Muchos días rojos pasaron, en los que me dejé seducir por la autocompasión mientras oteaba la calle desde mi balcón en busca de su figura. Tras mucho pensar, una mañana decidí poner mi contador a cero una vez más y me prometí a mí mismo marcharme sin decir adiós. Pero al llegar al cuarto piso, un llanto descompuesto logró distraerme de este propósito. Dejé mis maletas junto a las escaleras y atravesé el descansillo para pegar mi oído a su puerta. Era ella, Carla, quien lloraba con semejante angustia. Mi dedo índice se posó en el timbre sin yo ordenárselo. Ring Ring. Los sollozos cesaron de repente.
- “Carla, sé que estás ahí. No es mi intención molestarte. De hecho, sólo venía a despedirme. Me marcho esta tarde”.
Paralizado, permanecí de pie unos minutos. Cabizbajo, recorrí de nuevo el descansillo para asir mis maletas y largarme rumbo a un destino incierto. En ese instante, el eco de un candado retumbó por las escaleras.
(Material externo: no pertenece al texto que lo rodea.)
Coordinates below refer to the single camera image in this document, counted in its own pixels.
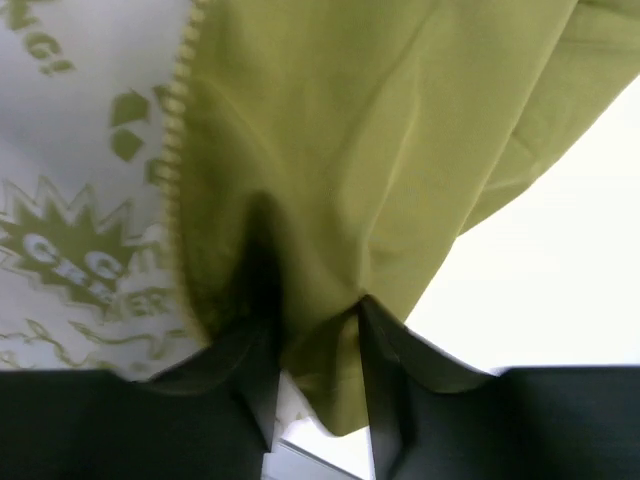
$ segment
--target green bag
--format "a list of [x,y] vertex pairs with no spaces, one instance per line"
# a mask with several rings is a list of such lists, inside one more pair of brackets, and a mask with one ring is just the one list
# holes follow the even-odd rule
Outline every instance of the green bag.
[[363,427],[340,314],[406,319],[639,72],[637,0],[196,1],[164,157],[186,316],[209,343],[281,302],[282,367],[332,433]]

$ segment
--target olive green fabric
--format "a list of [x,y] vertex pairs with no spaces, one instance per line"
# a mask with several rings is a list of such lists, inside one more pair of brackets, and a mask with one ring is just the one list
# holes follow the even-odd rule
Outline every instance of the olive green fabric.
[[[367,420],[357,325],[339,314],[371,293],[408,316],[456,237],[638,74],[640,2],[213,0],[191,68],[194,309],[215,341],[251,308],[243,288],[277,282],[283,367],[342,435]],[[252,268],[251,245],[278,269]]]

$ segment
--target starburst graphic
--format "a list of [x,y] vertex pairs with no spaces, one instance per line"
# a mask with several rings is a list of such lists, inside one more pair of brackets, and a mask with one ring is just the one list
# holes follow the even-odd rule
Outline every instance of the starburst graphic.
[[136,250],[127,228],[131,204],[99,219],[90,186],[70,203],[44,177],[34,198],[10,182],[4,189],[0,251],[7,257],[0,268],[27,276],[36,290],[55,291],[66,303],[103,316]]

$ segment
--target white background
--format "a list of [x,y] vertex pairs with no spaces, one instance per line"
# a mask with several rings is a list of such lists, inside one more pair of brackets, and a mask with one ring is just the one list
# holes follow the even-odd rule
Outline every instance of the white background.
[[[528,192],[461,237],[408,325],[488,371],[640,364],[640,78]],[[292,443],[363,479],[368,438]]]

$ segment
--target zipper
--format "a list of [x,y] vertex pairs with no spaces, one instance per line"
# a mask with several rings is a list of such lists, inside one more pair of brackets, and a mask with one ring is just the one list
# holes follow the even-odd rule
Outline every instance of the zipper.
[[158,176],[163,180],[161,188],[165,197],[168,256],[175,283],[175,298],[187,332],[203,347],[207,347],[210,340],[193,309],[185,273],[184,244],[180,224],[180,167],[183,162],[184,112],[187,109],[191,65],[196,57],[206,10],[213,1],[192,0],[189,19],[178,48],[169,94],[165,101],[165,133],[161,157],[163,166],[158,172]]

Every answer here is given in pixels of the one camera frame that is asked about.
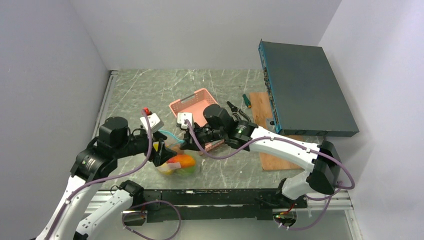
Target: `white wall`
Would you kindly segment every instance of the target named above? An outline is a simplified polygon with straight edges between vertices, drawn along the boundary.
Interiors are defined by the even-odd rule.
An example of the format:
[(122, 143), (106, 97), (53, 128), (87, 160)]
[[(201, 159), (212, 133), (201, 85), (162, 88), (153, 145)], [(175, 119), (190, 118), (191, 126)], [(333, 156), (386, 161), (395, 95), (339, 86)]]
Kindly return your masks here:
[(344, 0), (319, 43), (359, 134), (332, 138), (364, 239), (424, 236), (424, 4)]
[(25, 240), (58, 204), (109, 73), (68, 0), (2, 0), (0, 74), (0, 239)]
[(108, 69), (260, 69), (258, 45), (316, 46), (341, 0), (71, 0)]

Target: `wooden cutting board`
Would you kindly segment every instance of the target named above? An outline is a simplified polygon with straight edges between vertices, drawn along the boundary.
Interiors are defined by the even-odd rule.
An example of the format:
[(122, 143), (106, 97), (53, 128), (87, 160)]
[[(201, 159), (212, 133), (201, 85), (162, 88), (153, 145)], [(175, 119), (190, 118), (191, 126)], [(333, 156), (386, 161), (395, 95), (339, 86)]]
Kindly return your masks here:
[[(272, 118), (273, 114), (271, 112), (270, 99), (268, 93), (266, 92), (251, 92), (250, 93), (250, 102), (251, 110), (253, 114), (253, 121), (263, 127), (267, 128), (267, 119)], [(288, 138), (303, 141), (302, 136), (290, 135), (286, 136)], [(279, 157), (266, 154), (263, 152), (259, 153), (260, 162), (262, 164), (262, 169), (265, 171), (274, 171), (274, 170), (287, 170), (287, 169), (300, 169), (296, 164), (293, 164), (287, 160), (281, 159)]]

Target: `green screwdriver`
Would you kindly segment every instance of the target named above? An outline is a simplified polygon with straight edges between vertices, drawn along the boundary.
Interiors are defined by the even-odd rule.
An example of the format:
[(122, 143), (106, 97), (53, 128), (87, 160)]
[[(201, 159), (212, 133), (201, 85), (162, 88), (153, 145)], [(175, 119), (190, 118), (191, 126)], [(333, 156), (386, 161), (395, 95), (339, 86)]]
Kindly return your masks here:
[(244, 100), (244, 104), (246, 104), (246, 107), (250, 109), (252, 107), (252, 104), (248, 96), (246, 96), (246, 94), (243, 94), (243, 100)]

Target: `marble countertop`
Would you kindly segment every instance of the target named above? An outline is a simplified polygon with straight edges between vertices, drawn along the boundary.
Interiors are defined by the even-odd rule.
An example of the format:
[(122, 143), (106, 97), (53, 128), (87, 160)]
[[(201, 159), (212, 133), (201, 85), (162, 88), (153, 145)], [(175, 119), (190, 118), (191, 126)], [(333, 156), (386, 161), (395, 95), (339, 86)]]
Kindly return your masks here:
[[(131, 129), (140, 126), (140, 110), (148, 107), (165, 123), (162, 130), (172, 132), (179, 138), (183, 132), (176, 128), (176, 119), (169, 104), (183, 99), (194, 91), (206, 88), (215, 100), (230, 113), (226, 101), (232, 102), (252, 118), (252, 111), (244, 105), (242, 94), (265, 92), (264, 76), (259, 69), (129, 69), (118, 73), (113, 88), (107, 117), (120, 116), (128, 120)], [(319, 143), (317, 137), (308, 142)], [(217, 147), (211, 154), (224, 156), (234, 151), (226, 145)], [(145, 156), (122, 158), (118, 168), (110, 176), (122, 174), (141, 164)], [(198, 172), (190, 176), (163, 175), (148, 162), (140, 171), (124, 178), (108, 181), (103, 189), (130, 179), (145, 189), (245, 189), (276, 188), (283, 178), (293, 177), (301, 169), (263, 171), (259, 153), (241, 151), (224, 159), (215, 160), (204, 156), (197, 158)]]

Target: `pink basket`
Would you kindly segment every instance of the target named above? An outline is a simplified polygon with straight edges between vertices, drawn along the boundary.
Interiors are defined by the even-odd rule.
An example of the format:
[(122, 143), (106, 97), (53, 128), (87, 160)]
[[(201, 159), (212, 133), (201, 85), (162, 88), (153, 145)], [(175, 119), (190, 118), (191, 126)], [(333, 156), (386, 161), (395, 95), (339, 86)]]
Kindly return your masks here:
[[(190, 96), (171, 102), (169, 104), (169, 108), (175, 117), (178, 113), (192, 113), (194, 122), (199, 124), (200, 127), (203, 127), (207, 123), (205, 117), (203, 116), (203, 110), (212, 104), (218, 104), (218, 102), (206, 88), (201, 88)], [(224, 140), (214, 143), (207, 143), (205, 145), (205, 150), (210, 151), (221, 145), (223, 142)]]
Carla no me esperaba en el umbral, estaba en su cuarto, sentada en el suelo, en silencio, con la cara entre las manos.
- “Carla, ¿estás bien?”- pregunté mientras me arrodillaba para sentarme junto a ella.
Al tocar su hombro en señal de amistad, dejó su rostro al descubierto. Quise preguntar qué había pasado, pero no era el momento para hacerlo. Carla me miró y rompió a llorar de nuevo, abrazándome con fuerza. Sus ojos estaban inyectados en sangre y rodeados por sendos cercos amoratados. Con cientos de pensamientos bullendo en mi mente, la acogí en mi regazo, donde la acuné durante lo que parecieron horas.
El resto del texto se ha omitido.